Nuestro Congreso lumpen

Nuestro Congreso lumpen

Acción Popular, Alianza Para el Progreso, Podemos, Perú Democrático, Juntos por el Perú y el Partido Morado, tras la votación que definía si se le vacaba al presidente Castillo, dieron indubitable demostración que los intereses personales de los congresistas y sus líderes partidarios son los que prevalecen. Es secreto a voces que, entre el Legislativo y el Ejecutivo, cual mercado mayorista de frutas y verduras, se negocian y comercian archivamiento de investigaciones fiscales, ralentización de procesos penales, obras a favor de regiones y alcaldías amigas, a lo largo y ancho del país.

Es que debemos entender que el Perú no sólo fue impactado por las migraciones del campo a la ciudad, sino que también vinieron con ellas, sobre todo las instituciones culturales propias del mundo andino, las que, en un entorno de carencia, no privilegiarían las formas, la lealtad, la puntualidad, la palabra; en concreto las formas.

Entonces, en una realidad social económica (la ruralidad), ante la asfixiante escasez, en ocasiones se opta, se recurre a la mentira, la deslealtad, la traición, la viveza y hasta el delito sin que necesariamente sea mal visto o socialmente condenado.

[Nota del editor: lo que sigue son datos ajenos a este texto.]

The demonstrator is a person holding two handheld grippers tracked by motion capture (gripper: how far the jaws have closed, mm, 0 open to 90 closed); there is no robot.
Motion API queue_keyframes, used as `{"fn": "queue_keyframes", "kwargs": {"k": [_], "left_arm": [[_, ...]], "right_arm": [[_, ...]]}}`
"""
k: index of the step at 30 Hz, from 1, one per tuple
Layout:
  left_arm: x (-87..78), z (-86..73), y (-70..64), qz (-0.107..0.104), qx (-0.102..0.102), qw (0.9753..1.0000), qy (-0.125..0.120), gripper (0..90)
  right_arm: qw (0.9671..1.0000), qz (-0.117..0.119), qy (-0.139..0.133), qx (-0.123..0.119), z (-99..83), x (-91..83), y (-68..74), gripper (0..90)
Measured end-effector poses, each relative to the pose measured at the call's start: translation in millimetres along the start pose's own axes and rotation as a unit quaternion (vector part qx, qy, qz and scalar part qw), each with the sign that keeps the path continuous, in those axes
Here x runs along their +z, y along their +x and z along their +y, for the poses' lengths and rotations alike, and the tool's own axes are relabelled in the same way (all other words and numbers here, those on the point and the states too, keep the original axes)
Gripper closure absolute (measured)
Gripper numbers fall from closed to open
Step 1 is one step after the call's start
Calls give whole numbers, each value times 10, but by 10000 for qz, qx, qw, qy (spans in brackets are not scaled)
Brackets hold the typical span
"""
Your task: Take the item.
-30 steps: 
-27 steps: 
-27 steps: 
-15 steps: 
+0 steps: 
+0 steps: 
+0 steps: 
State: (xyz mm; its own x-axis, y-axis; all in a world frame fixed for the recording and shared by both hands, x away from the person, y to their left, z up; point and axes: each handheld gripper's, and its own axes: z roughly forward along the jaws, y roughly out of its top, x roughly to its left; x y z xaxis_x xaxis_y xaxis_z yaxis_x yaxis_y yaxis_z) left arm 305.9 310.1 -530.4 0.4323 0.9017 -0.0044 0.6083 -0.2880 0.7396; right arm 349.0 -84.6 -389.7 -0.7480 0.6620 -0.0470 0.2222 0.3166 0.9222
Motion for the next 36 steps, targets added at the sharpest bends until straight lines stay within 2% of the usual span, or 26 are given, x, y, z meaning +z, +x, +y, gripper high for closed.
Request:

Quijotes, es por ello que los delitos de Castillo, los de su entorno partidario, de los Niños Obedientes del Congreso y de todos los que ya conocemos, no son considerados actos reprochables, sino ¡NORMALES Y HASTA NECESARIOS! Así se explica que César Acuña, Pedro Castillo, José Luna, la larga lista de congresistas, gobernadores regionales, alcaldes, funcionarios públicos y políticos en general, no siendo capaces de hilar tres palabras, siguen siendo votados por la población, mayoritariamente de origen andino. Ante un acto delincuencial no son descalificados ni sancionados socialmente; se normaliza, utilizándose las críticas e investigaciones como herramientas de victimización. ¿Sería lo mismo si uno de nosotros exhibiera incuestionable una falsa maestría y doctorado?… ¡lo dudo!

Entonces, siendo que la política nacional ha sido tomada por básicos políticos regionales provinciales, ¿qué nos espera en el futuro próximo?, ¿qué resultados se obtendrán en las elecciones subnacionales de octubre próximo? Desgraciadamente, lo que nos espera es la precarización de la gestión pública en la mayoría de los gobiernos regionales y municipales del Perú. Lo que se obtendrá de sus paupérrimos y delincuenciales resultados será más pobreza, más delincuencia e impunidad.

En nuestro amado Perú, hasta que los jóvenes, los buenos, no se comprometan y se apropien de la acción, de la política, nada cambiará; seguirán surgiendo más engendros como Castillo, Acuña, Luna, Lescano, Humala, Fujimori, Toledo, Kuczynski, Vizcarra, Merino y Mamani.

Queridos hermanos peruanos, nada es permanente ni estable en la vida, todo está en constante cambio, sobre todo en la política que inherentemente es dinámica. Por eso, apenas surja algo que resulte telúrico que ni los hermanitos de Castillo lo puedan parar, se tendrá que salir a las calles… ¡NO HAY OTRA!

Quijotes…. tal como están las cosas, ¡SOLO LA CALLE SACARÁ A CASTILLO!